The group's lead singer, Gary Puckett, was born on October 17, 1942, in Hibbing, Minnesota, and grew up in Yakima, Washington – close to Union Gap – and Twin Falls, Idaho. He began playing guitar in his teens, graduated from Twin Falls High School in 1960, and attended college in San Diego, California. There, he dropped out of college and played in several local bands before joining the Outcasts, a local hard rock group, which produced two singles, but they were unsuccessful.

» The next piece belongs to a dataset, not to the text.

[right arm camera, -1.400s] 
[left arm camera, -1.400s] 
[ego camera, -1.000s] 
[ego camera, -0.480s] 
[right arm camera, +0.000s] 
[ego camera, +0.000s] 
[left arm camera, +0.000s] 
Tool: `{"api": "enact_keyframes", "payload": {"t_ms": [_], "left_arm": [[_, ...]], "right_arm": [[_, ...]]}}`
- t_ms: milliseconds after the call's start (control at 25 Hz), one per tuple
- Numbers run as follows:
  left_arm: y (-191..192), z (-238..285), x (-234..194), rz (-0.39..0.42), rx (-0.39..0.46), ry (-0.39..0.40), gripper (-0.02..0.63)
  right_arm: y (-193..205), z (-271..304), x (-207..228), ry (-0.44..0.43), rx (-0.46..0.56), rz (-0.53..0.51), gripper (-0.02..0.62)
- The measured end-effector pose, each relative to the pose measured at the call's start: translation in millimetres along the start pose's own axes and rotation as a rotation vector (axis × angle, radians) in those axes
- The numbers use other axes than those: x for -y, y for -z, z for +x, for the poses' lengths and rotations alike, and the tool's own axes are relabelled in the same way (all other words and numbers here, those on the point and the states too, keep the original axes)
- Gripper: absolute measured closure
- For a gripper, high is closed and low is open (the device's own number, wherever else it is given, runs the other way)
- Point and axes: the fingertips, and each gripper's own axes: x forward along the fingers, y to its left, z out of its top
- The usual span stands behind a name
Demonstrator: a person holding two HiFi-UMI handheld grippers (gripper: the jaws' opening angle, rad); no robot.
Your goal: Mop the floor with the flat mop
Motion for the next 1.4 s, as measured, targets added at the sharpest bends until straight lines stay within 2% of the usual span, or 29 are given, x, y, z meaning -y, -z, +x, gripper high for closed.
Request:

Following the breakup of the Outcasts, Puckett formed a new group he called Gary and the Remarkables, comprising bassist Kerry Chater (born in Vancouver, British Columbia, Canada; August 7, 1945 – February 4, 2022), keyboardist Gary 'Mutha' Withem (born August 22, 1944, San Diego), tenor saxophonist Dwight Bement (born December 28, 1945, San Diego), and drummer Paul Wheatbread (born in San Diego; February 8, 1946 – July 6, 2026).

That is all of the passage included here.